Problem: All that is needed is every line of the listing below that has "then".
........
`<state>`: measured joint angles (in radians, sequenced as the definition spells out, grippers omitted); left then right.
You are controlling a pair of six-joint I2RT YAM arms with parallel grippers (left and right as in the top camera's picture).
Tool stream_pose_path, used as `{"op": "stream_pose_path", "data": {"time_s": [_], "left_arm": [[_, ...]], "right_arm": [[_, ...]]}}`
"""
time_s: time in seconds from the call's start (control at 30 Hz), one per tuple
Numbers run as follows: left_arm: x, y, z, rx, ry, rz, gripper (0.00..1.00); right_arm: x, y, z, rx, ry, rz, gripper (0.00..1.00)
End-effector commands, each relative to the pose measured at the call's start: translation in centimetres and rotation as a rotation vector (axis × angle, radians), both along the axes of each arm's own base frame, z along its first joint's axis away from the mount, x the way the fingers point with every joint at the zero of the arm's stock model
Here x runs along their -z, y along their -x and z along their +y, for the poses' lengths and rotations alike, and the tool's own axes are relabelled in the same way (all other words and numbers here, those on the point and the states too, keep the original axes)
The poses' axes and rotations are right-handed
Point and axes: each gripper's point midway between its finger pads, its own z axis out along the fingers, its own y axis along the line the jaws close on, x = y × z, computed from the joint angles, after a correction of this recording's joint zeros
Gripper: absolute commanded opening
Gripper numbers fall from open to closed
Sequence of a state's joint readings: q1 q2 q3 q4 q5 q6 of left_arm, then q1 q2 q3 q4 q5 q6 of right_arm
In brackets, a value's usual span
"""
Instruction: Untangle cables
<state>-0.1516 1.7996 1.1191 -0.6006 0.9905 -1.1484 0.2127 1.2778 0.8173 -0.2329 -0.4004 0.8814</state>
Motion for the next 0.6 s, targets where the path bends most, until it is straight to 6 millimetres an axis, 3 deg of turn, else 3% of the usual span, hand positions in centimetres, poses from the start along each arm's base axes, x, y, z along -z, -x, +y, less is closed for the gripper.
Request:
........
Response area:
`<state>`: measured joint angles (in radians, sequenced as the definition spells out, grippers omitted); left then right.
Sequence of a state's joint readings: q1 q2 q3 q4 q5 q6 of left_arm, then q1 q2 q3 q4 q5 q6 of right_arm

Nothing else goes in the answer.